→ **BRIEF**
Everything from the line containing "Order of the" to the close of the listing below should be retyped exactly, and nothing before it.

=== Section Start ===

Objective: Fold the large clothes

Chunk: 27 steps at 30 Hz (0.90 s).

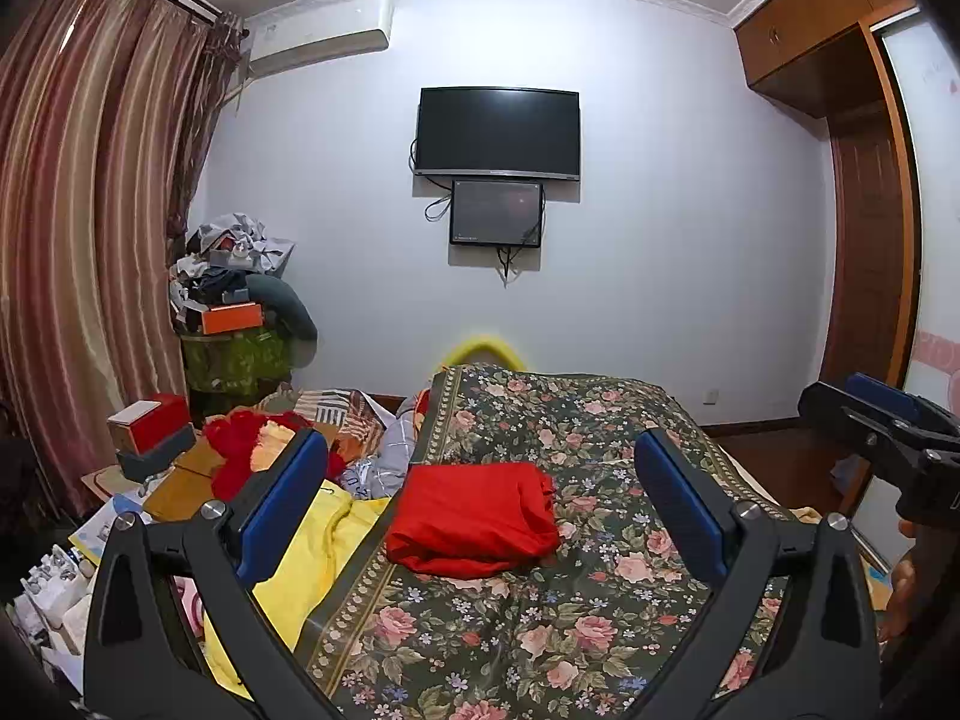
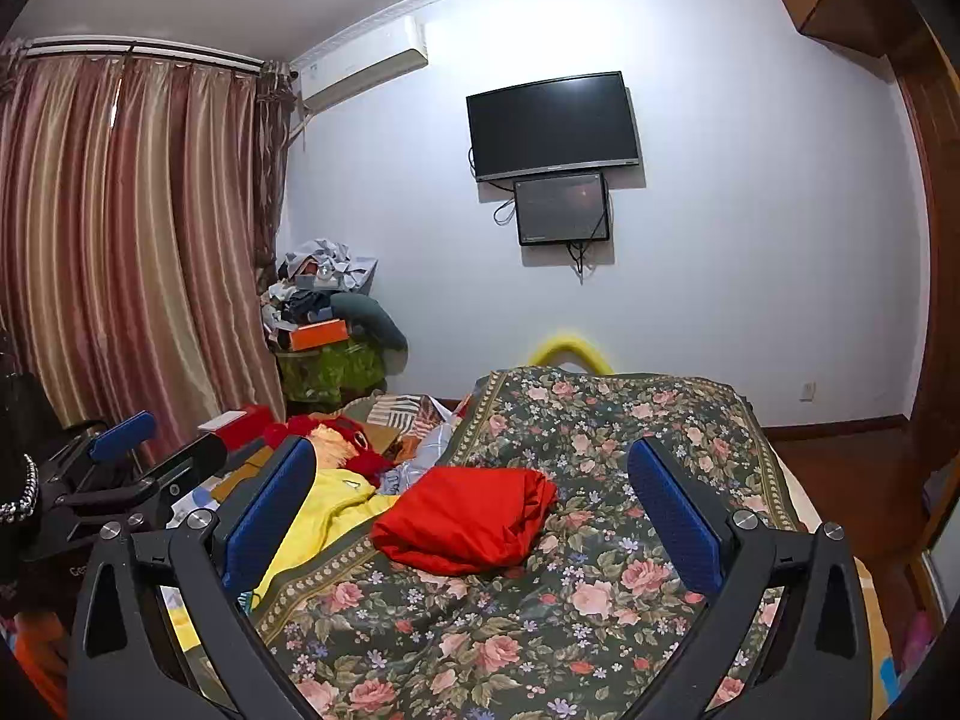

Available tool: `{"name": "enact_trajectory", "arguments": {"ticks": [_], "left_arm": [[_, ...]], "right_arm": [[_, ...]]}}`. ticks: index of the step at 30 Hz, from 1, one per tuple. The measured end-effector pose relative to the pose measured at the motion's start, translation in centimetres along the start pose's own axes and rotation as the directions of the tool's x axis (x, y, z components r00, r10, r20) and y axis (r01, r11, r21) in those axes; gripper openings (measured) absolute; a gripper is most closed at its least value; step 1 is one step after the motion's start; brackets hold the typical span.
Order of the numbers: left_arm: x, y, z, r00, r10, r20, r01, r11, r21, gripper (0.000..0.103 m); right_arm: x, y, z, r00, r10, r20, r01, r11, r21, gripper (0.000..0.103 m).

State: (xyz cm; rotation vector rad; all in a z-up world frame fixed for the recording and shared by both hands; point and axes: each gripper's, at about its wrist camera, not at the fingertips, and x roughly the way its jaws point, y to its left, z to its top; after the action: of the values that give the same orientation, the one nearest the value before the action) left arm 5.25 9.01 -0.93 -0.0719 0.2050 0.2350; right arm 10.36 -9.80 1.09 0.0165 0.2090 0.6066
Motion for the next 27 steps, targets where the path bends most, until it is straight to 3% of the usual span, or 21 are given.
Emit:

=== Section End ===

→ **SOLUTION TO THE PROBLEM**
Order of the numbers: left_arm: x, y, z, r00, r10, r20, r01, r11, r21, gripper (0.000..0.103 m); right_arm: x, y, z, r00, r10, r20, r01, r11, r21, gripper (0.000..0.103 m).

State: (xyz cm; rotation vector rad; all in a z-up world frame fixed for the recording and shared by both hands; point and axes: each gripper's, at about its wrist camera, not at the fingertips, and x roughly the way its jaws point, y to its left, z to its top; after the action: of the values that give the same orientation, the one nearest the value before the action) left arm 5.25 9.01 -0.93 -0.0719 0.2050 0.2350; right arm 10.36 -9.80 1.09 0.0165 0.2090 0.6066
Motion for the next 27 steps, targets where the path bends most, until it is straight to 3% of the usual span, or 21 are given.
Emit:

Output for this exercise is complete.